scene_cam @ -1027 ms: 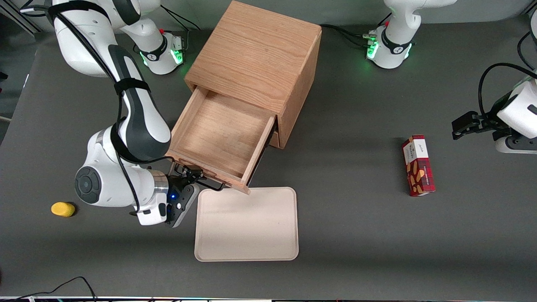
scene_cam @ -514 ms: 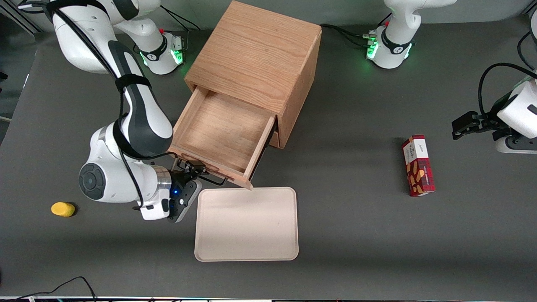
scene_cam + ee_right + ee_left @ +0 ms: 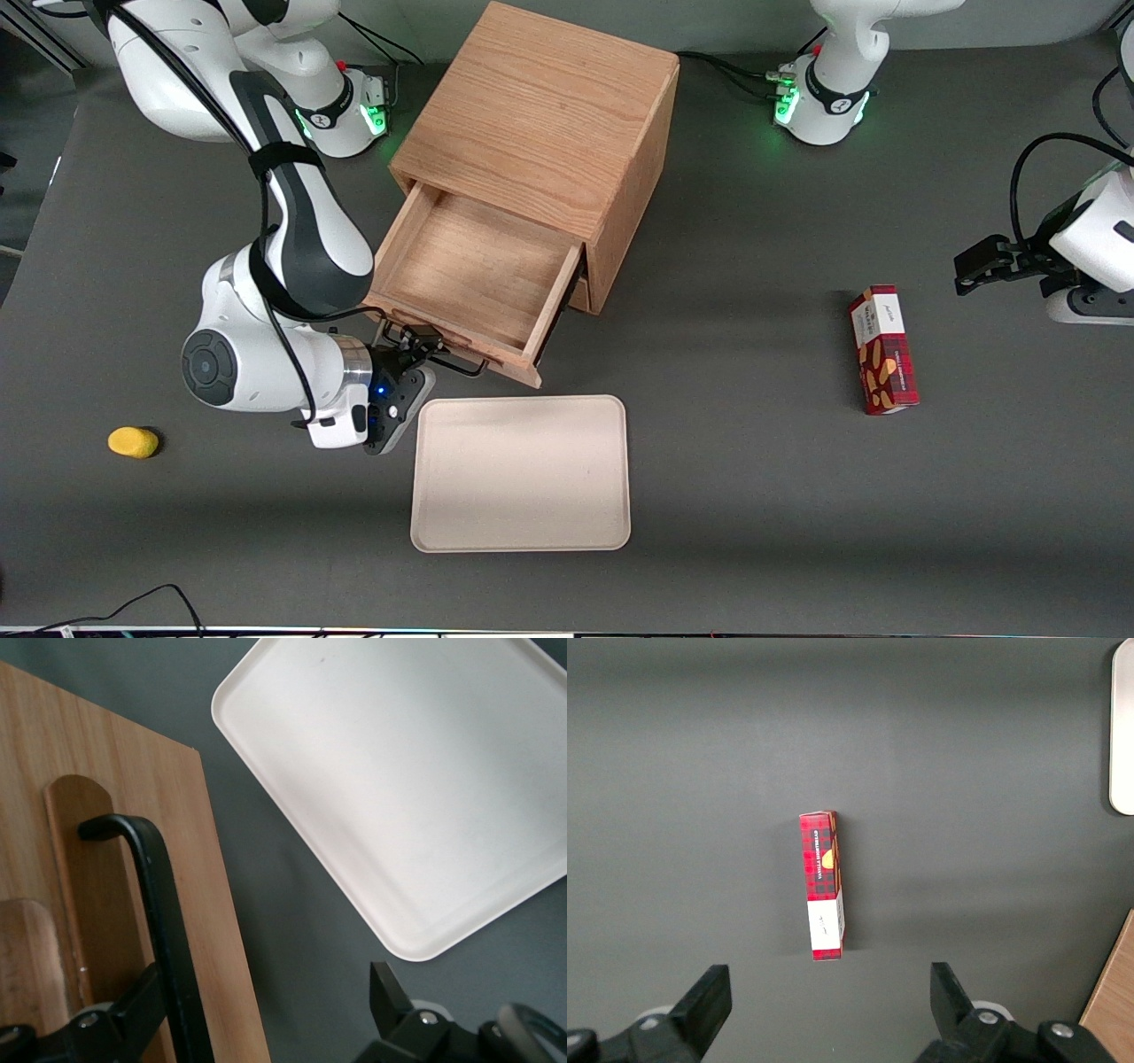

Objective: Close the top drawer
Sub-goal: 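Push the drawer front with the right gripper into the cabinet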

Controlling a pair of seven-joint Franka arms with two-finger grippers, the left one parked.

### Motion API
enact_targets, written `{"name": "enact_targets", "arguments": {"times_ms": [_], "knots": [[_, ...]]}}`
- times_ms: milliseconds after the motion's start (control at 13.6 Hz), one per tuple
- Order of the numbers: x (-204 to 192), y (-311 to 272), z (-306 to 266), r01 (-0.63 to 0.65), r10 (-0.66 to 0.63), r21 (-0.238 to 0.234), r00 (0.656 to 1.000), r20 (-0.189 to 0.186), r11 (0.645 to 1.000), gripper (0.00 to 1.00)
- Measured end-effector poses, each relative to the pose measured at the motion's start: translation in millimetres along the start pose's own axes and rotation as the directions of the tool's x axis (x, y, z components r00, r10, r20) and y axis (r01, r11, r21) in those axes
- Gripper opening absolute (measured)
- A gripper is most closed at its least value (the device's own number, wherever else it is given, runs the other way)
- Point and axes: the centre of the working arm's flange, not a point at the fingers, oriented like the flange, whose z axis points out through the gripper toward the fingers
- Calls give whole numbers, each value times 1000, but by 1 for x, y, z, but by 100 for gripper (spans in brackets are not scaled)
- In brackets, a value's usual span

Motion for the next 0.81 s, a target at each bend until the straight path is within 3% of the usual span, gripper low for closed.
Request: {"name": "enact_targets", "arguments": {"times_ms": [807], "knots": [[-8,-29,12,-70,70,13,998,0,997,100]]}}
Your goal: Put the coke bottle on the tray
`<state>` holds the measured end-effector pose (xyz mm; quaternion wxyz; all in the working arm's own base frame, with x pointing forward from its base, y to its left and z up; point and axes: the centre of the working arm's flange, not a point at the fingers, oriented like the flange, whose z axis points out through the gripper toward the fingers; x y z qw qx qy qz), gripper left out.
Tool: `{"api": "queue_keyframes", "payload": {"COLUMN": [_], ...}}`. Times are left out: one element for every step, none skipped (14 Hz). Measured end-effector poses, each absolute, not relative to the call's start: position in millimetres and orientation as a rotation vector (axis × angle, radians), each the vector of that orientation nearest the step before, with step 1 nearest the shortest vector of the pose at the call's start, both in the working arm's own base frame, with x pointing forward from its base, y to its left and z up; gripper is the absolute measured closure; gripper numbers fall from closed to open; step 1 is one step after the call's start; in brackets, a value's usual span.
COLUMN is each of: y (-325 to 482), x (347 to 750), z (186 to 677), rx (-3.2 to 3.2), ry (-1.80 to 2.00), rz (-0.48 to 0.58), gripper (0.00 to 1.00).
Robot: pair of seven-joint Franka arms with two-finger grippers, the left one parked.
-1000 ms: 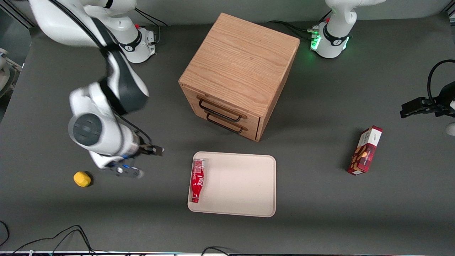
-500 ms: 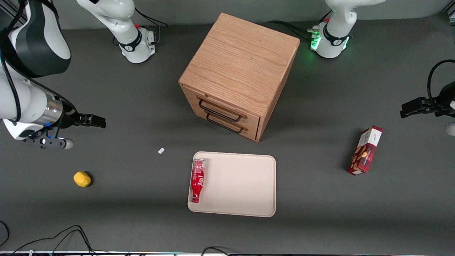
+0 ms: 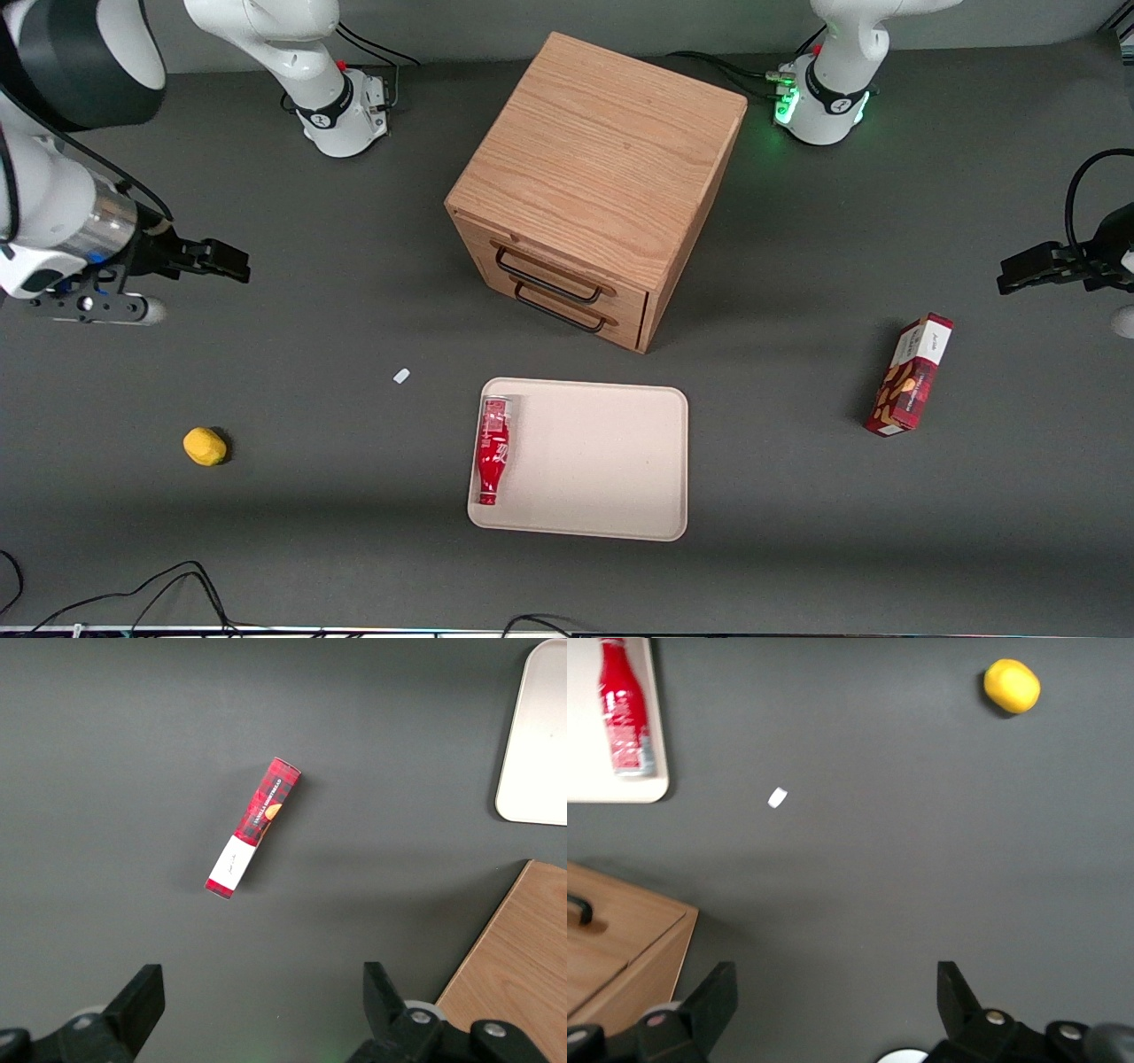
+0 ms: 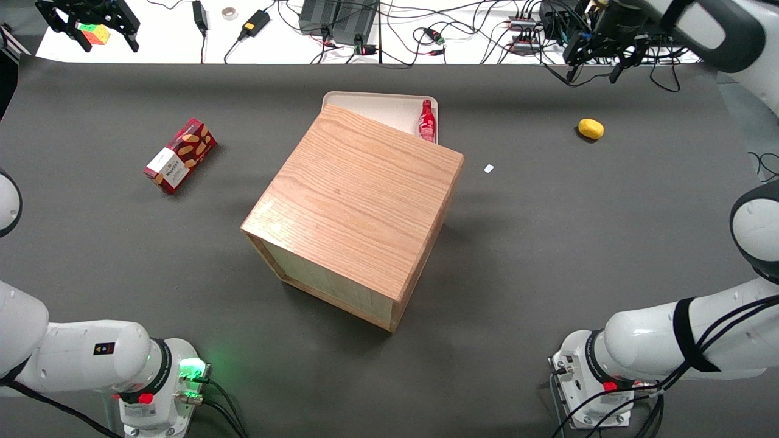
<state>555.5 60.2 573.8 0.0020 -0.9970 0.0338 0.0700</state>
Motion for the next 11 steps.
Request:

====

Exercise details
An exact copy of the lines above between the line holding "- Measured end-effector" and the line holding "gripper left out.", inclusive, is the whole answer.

Task solution
- Measured end-effector poses, each relative to the pose measured at the motion's start: translation in millimetres along the start pose's own axes and rotation as the directions of the tool's x axis (x, y, z components r00, r10, r20) and y axis (r01, r11, r21) in those axes
- Gripper opening absolute (measured)
- A gripper is most closed at its least value (the device's own number, wherever else it is given, runs the other way)
- Point and axes: the centre of the working arm's flange, not a point at the fingers, oriented like the flange, whose z axis points out through the gripper toward the fingers
- Calls give whole numbers, each value times 1000, but by 1 for x, y, z, but by 100 for gripper (spans in brackets are not scaled)
- In brackets, a value's usual span

Motion for the next 0.81 s, a target at each bend until the straight path is within 3% of the usual span, gripper low for closed.
Request: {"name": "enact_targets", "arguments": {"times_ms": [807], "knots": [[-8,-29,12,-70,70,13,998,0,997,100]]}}
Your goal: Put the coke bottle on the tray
`<state>` holds the measured end-effector pose (xyz mm; quaternion wxyz; all in the working arm's own base frame, with x pointing forward from its base, y to its left and z up; point and axes: the centre of the working arm's flange, not a point at the fingers, oriented like the flange, whose z axis points out through the gripper toward the fingers; x y z qw qx qy qz), gripper left out.

This exercise has been worked through to completion.